*** Supplied data Section Begins ***
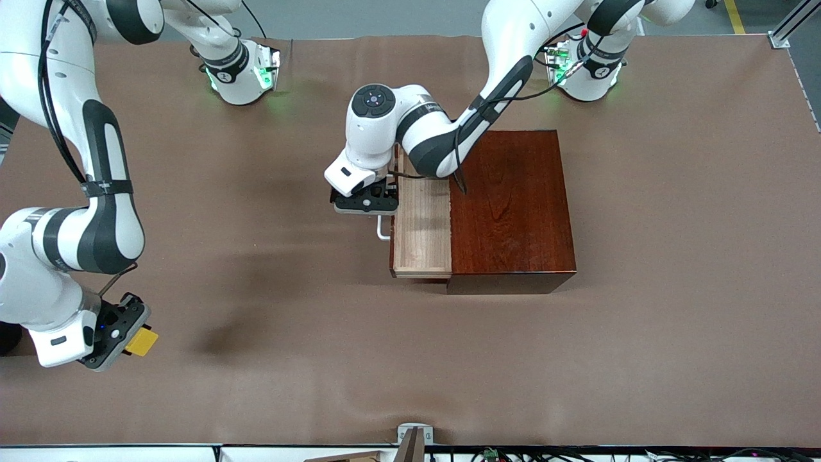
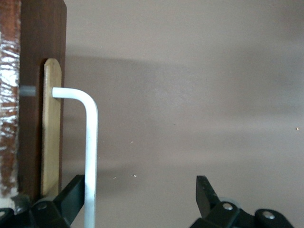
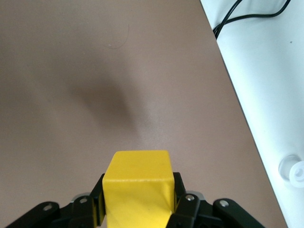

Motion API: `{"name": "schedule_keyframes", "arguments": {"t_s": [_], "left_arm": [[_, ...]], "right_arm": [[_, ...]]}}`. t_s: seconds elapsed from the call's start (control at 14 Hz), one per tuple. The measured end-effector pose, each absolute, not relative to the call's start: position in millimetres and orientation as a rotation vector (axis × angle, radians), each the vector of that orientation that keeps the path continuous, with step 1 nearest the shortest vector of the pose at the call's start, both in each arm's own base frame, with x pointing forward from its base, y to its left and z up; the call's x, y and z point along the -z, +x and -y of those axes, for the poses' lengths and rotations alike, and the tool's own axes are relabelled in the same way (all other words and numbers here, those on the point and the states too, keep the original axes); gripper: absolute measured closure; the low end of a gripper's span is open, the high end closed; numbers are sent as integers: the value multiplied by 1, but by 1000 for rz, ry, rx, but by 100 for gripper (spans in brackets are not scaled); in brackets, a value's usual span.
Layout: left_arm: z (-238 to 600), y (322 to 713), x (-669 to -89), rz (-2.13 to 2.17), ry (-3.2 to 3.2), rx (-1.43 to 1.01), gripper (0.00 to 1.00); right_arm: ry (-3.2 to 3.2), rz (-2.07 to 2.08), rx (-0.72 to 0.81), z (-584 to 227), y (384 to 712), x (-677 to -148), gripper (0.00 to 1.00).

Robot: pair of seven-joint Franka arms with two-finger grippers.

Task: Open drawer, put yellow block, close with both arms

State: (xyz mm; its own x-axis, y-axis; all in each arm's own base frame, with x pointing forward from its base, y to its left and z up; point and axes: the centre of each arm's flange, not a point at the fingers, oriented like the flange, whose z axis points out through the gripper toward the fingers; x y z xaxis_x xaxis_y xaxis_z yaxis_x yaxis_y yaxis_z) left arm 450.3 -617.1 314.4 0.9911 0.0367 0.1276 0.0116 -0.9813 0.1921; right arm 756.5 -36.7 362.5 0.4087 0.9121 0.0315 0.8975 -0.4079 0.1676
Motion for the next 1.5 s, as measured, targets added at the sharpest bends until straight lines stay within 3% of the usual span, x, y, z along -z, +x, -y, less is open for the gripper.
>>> {"name": "schedule_keyframes", "arguments": {"t_s": [0.72, 1.15, 1.5], "left_arm": [[629, 430, -334, -35, 2970, -131, 0], [552, 461, -477, -247, 3012, -19, 0], [416, 507, -575, -45, 3119, 4, 0]], "right_arm": [[2356, -1796, -228, 31, 764, -379, 44], [2220, -1961, -190, -7, 763, -382, 44], [2184, -2178, 4, -102, 733, -399, 44]]}}
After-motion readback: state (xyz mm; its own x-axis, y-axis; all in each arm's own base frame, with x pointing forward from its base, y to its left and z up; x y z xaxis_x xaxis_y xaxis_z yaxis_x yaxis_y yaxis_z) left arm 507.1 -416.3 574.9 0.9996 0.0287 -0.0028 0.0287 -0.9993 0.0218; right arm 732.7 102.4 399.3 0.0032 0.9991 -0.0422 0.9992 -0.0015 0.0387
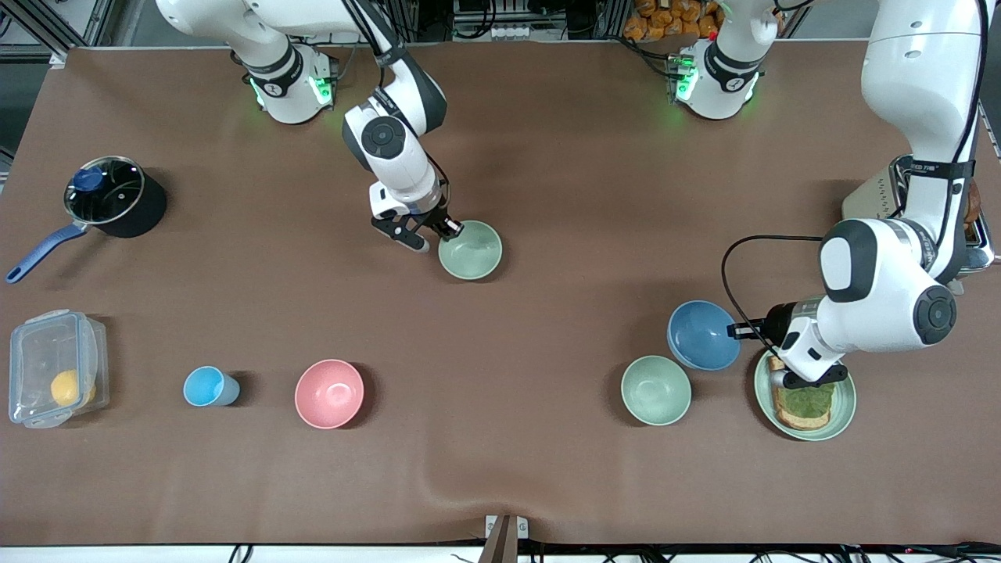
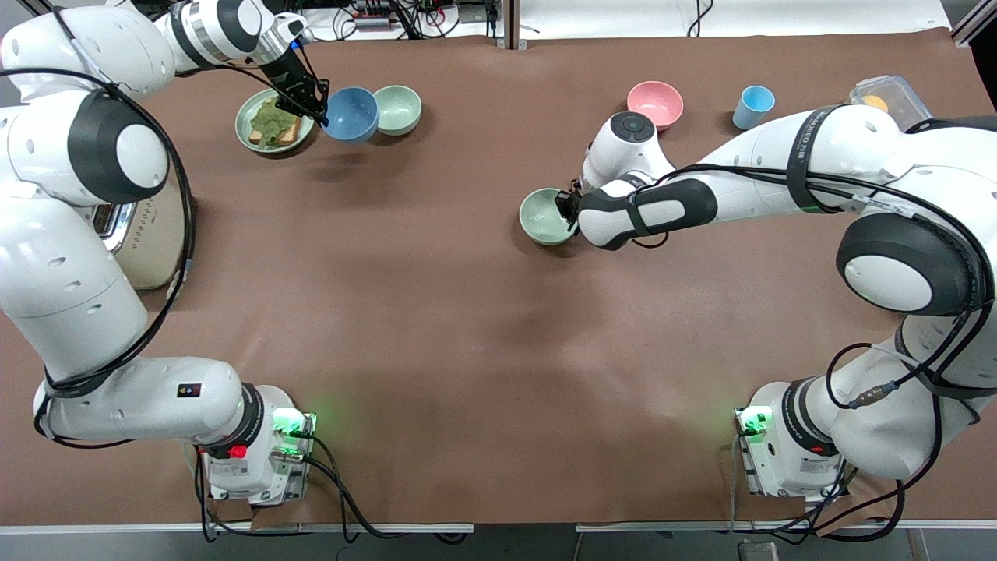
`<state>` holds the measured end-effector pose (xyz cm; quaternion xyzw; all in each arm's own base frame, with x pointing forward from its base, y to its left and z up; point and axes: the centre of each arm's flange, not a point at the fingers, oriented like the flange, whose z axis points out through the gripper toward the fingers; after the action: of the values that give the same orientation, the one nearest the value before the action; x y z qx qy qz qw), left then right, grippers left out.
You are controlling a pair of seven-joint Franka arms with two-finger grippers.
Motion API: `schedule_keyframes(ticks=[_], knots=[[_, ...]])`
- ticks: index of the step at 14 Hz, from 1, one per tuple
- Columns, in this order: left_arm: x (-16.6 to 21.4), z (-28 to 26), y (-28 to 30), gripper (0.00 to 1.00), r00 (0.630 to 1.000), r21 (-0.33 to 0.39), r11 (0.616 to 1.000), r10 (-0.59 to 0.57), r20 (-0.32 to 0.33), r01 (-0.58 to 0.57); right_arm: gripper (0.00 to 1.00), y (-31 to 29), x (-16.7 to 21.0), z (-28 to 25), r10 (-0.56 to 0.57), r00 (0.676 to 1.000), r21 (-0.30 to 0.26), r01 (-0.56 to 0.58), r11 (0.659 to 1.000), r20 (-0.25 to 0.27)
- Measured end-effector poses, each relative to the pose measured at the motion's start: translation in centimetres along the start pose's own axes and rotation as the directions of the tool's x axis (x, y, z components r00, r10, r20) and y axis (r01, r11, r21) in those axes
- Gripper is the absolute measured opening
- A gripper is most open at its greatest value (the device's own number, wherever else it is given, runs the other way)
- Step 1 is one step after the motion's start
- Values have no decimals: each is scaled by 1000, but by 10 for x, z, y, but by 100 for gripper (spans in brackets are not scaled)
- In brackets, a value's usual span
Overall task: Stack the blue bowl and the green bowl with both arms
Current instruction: 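Carry the green bowl with the right gripper while the left gripper carries the blue bowl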
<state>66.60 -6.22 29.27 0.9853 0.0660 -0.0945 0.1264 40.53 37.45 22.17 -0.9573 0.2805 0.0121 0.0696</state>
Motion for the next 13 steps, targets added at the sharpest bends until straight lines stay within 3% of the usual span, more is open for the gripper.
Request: schedule_keyframes(ticks=[3,8,10,13], knots=[[0,0,1,5,1000,0,1000,1,0,-1,53,0,4,-1,45,999,-16,-45,999,5],[-3,1,12,5,1000,-1,1000,-19,1,19,100,-16,34,-47,141,988,-126,-132,983,68],[-7,2,30,5,999,-10,999,-42,6,42,100,-12,65,-64,224,970,-127,-212,969,93],[-22,5,76,5,996,-31,995,-89,23,90,100,8,107,-63,389,906,-123,-373,920,166]])
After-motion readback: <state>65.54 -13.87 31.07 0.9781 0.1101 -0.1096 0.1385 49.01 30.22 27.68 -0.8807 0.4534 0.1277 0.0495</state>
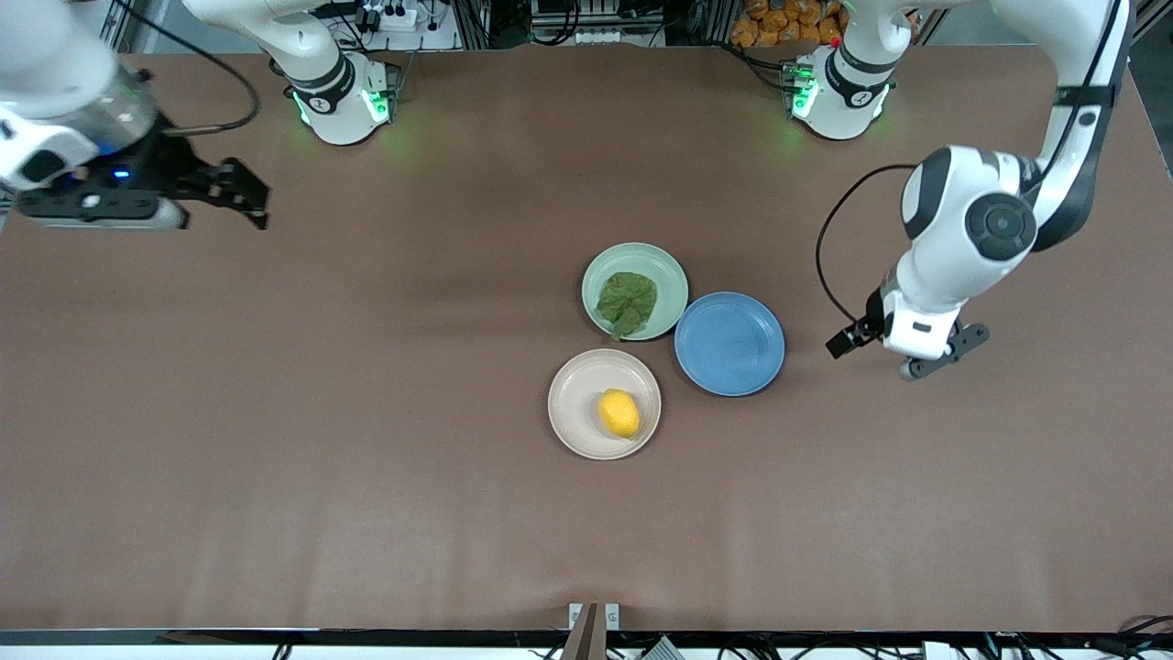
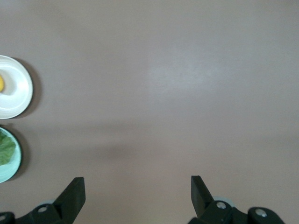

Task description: Place lemon and lettuce in plates

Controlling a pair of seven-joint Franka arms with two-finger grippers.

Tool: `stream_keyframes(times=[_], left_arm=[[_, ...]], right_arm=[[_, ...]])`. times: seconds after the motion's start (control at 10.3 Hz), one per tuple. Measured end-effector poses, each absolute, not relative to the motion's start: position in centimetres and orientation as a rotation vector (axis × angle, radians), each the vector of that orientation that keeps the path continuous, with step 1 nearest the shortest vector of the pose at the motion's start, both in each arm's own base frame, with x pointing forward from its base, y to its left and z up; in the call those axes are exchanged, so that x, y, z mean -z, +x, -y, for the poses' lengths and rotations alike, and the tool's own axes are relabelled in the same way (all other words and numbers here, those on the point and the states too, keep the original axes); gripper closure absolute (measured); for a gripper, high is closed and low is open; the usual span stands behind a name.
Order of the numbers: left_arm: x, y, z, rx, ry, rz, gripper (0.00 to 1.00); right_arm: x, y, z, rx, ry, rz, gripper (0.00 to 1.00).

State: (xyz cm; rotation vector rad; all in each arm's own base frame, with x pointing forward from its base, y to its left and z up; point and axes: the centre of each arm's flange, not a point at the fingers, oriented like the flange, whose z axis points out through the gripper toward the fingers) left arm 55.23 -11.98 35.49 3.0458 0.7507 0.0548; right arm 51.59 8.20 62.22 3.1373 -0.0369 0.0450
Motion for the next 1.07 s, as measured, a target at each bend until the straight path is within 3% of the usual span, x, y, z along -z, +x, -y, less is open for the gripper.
stream_keyframes(times=[0.39, 1.07], left_arm=[[-39.4, 54.1, 12.3, -0.119, 3.08, -0.593, 0.0], [-56.4, 57.0, 7.9, -0.162, 3.103, -0.141, 0.0]], right_arm=[[-61.8, 52.7, -0.9, -0.072, 3.084, 0.077, 0.0], [-60.6, 54.1, 1.0, -0.108, 3.054, 0.117, 0.0]])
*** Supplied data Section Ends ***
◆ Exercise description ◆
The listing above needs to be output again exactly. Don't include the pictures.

◆ Solved exercise ◆
Motion API: `{"name": "schedule_keyframes", "arguments": {"t_s": [_], "left_arm": [[_, ...]], "right_arm": [[_, ...]]}}`. t_s: seconds elapsed from the call's start (control at 14 Hz), one per tuple. The measured end-effector pose, each absolute, not relative to the call's start: position in millimetres and orientation as a rotation vector (axis × angle, radians), each the vector of that orientation that keeps the path continuous, with step 1 nearest the shortest vector of the pose at the call's start, both in each arm's own base frame, with x pointing forward from its base, y to its left and z up; the call's x, y and z point along the -z, +x and -y of those axes, for the poses' lengths and rotations alike, and the tool's own axes are relabelled in the same way (all other words and numbers here, those on the point and the states too, keep the original axes); gripper: absolute measured closure; the low end of a gripper's span is open, the high end closed; numbers are sent as integers: the value multiplied by 1, but by 1000 for rz, ry, rx, but by 100 for gripper (spans in brackets are not scaled); in brackets, a value's usual span.
Layout: left_arm: z (-238 to 600), y (322 to 713), x (-669 to -89), rz (-2.13 to 2.17), ry (-3.2 to 3.2), rx (-1.43 to 1.01), gripper (0.00 to 1.00); right_arm: ry (-3.2 to 3.2), rz (-2.07 to 2.08), rx (-0.72 to 0.81), z (-584 to 227), y (384 to 712), x (-677 to -148), gripper (0.00 to 1.00).

Robot: pair of seven-joint Franka arms with two-finger grippers.

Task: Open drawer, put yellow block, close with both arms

State: (xyz mm; its own x-axis, y-axis; all in each arm's own base frame, with x pointing forward from its base, y to its left and z up; point and axes: the centre of each arm's flange, not a point at the fingers, oriented like the flange, whose z axis points out through the gripper toward the fingers; x y z xaxis_x xaxis_y xaxis_z yaxis_x yaxis_y yaxis_z) left arm 450.3 -617.1 314.4 0.9911 0.0367 0.1276 0.0116 -0.9813 0.1921; right arm 756.5 -36.7 362.5 0.4087 0.9121 0.0315 0.8975 -0.4079 0.1676
Motion for the next 1.5 s, as measured, targets added at the sharpest bends until straight lines stay within 3% of the usual span, x, y, z along -z, +x, -y, less is open for the gripper.
>>> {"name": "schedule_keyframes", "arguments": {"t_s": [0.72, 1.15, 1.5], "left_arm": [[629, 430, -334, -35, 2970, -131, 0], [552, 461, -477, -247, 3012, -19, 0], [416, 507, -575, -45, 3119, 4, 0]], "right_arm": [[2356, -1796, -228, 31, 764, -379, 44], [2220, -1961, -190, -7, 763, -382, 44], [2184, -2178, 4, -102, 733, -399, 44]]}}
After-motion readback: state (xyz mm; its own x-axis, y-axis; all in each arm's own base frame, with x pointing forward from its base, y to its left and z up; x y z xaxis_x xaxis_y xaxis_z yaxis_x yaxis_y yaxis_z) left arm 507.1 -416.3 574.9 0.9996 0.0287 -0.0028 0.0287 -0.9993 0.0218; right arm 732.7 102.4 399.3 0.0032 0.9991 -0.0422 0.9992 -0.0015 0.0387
`<state>` holds the measured end-effector pose (xyz cm; quaternion xyzw; all in each arm's own base frame, with x pointing forward from its base, y to its left and z up; point and axes: the centre of each arm's flange, not a point at the fingers, oriented like the flange, whose z axis points out through the gripper toward the fingers; after the action: of the values that give the same orientation, the one nearest the value before the action; x y z qx qy qz qw), left then right, grippers left out.
You are controlling a pair of seven-joint Franka arms with two-finger grippers.
Motion API: `schedule_keyframes(ticks=[_], knots=[[_, ...]])`
- ticks: index of the step at 14 Hz, from 1, one per tuple
- Columns, in this order: left_arm: x (-16.6 to 21.4), z (-28 to 26), y (-28 to 30), gripper (0.00 to 1.00), r00 (0.630 to 1.000), r21 (-0.33 to 0.39), r11 (0.616 to 1.000), r10 (-0.59 to 0.57), r20 (-0.32 to 0.33), r01 (-0.58 to 0.57); right_arm: gripper (0.00 to 1.00), y (-31 to 29), x (-16.7 to 21.0), z (-28 to 25), r10 (-0.56 to 0.57), r00 (0.676 to 1.000), r21 (-0.30 to 0.26), r01 (-0.56 to 0.58), r11 (0.659 to 1.000), r20 (-0.25 to 0.27)
- Measured end-effector poses, each relative to the pose measured at the motion's start: translation in centimetres along the start pose's own axes and rotation as the directions of the tool's x axis (x, y, z components r00, r10, r20) and y axis (r01, r11, r21) in those axes
- Gripper is the absolute measured opening
- A gripper is most open at its greatest value (the device's own number, wherever else it is given, runs the other way)
- Step 1 is one step after the motion's start
- Values have no decimals: each is scaled by 1000, but by 10 for x, z, y, but by 100 for gripper (spans in brackets are not scaled)
- In brackets, a value's usual span
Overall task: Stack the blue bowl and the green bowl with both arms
Current instruction: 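Carry the green bowl with the right gripper while the left gripper carries the blue bowl
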<state>66.60 -6.22 29.27 0.9853 0.0660 -0.0945 0.1264 40.53 37.45 22.17 -0.9573 0.2805 0.0121 0.0696</state>
Motion for the next 13 steps, targets added at the sharpest bends until straight lines stay within 3% of the usual span, more is open for the gripper.
Request: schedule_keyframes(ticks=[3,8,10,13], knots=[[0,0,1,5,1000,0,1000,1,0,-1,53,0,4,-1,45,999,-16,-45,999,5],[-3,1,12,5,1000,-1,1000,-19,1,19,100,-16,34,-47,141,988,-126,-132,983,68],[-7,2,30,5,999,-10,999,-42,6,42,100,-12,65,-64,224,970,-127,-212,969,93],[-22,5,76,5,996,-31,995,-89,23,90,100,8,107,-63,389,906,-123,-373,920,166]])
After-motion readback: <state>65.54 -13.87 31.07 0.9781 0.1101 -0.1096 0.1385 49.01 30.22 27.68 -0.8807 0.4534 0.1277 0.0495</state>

Task description: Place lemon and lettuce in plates

Controlling a pair of seven-joint Franka arms with two-finger grippers.

Tool: `stream_keyframes(times=[_], left_arm=[[_, ...]], right_arm=[[_, ...]])`. times: seconds after the motion's start (control at 10.3 Hz), one per tuple. Measured end-effector poses, each absolute, not relative to the motion's start: position in centimetres and orientation as a rotation vector (axis × angle, radians), each the vector of that orientation that keeps the path continuous, with step 1 nearest the shortest vector of the pose at the motion's start, both in each arm's own base frame, with x pointing forward from its base, y to its left and z up; in the call those axes are exchanged, so that x, y, z mean -z, +x, -y, for the poses' lengths and rotations alike, and the tool's own axes are relabelled in the same way (all other words and numbers here, those on the point and the states too, keep the original axes); gripper closure absolute (measured); for a gripper, high is closed and low is open; the usual span stands behind a name.
Order of the numbers: left_arm: x, y, z, rx, ry, rz, gripper (0.00 to 1.00); right_arm: x, y, z, rx, ry, rz, gripper (0.00 to 1.00).

State: (xyz cm; rotation vector rad; all in each arm's own base frame, with x pointing forward from its base, y to its left and z up; point and axes: the centre of each arm's flange, not a point at the fingers, oriented like the flange, whose z axis points out through the gripper toward the fingers) left arm 55.23 -11.98 35.49 3.0458 0.7507 0.0548; right arm 51.59 8.20 62.22 3.1373 -0.0369 0.0450
Motion for the next 1.07 s, as measured, a target at each bend until the straight path is within 3% of the usual span, x, y, z along -z, +x, -y, less is open for the gripper.
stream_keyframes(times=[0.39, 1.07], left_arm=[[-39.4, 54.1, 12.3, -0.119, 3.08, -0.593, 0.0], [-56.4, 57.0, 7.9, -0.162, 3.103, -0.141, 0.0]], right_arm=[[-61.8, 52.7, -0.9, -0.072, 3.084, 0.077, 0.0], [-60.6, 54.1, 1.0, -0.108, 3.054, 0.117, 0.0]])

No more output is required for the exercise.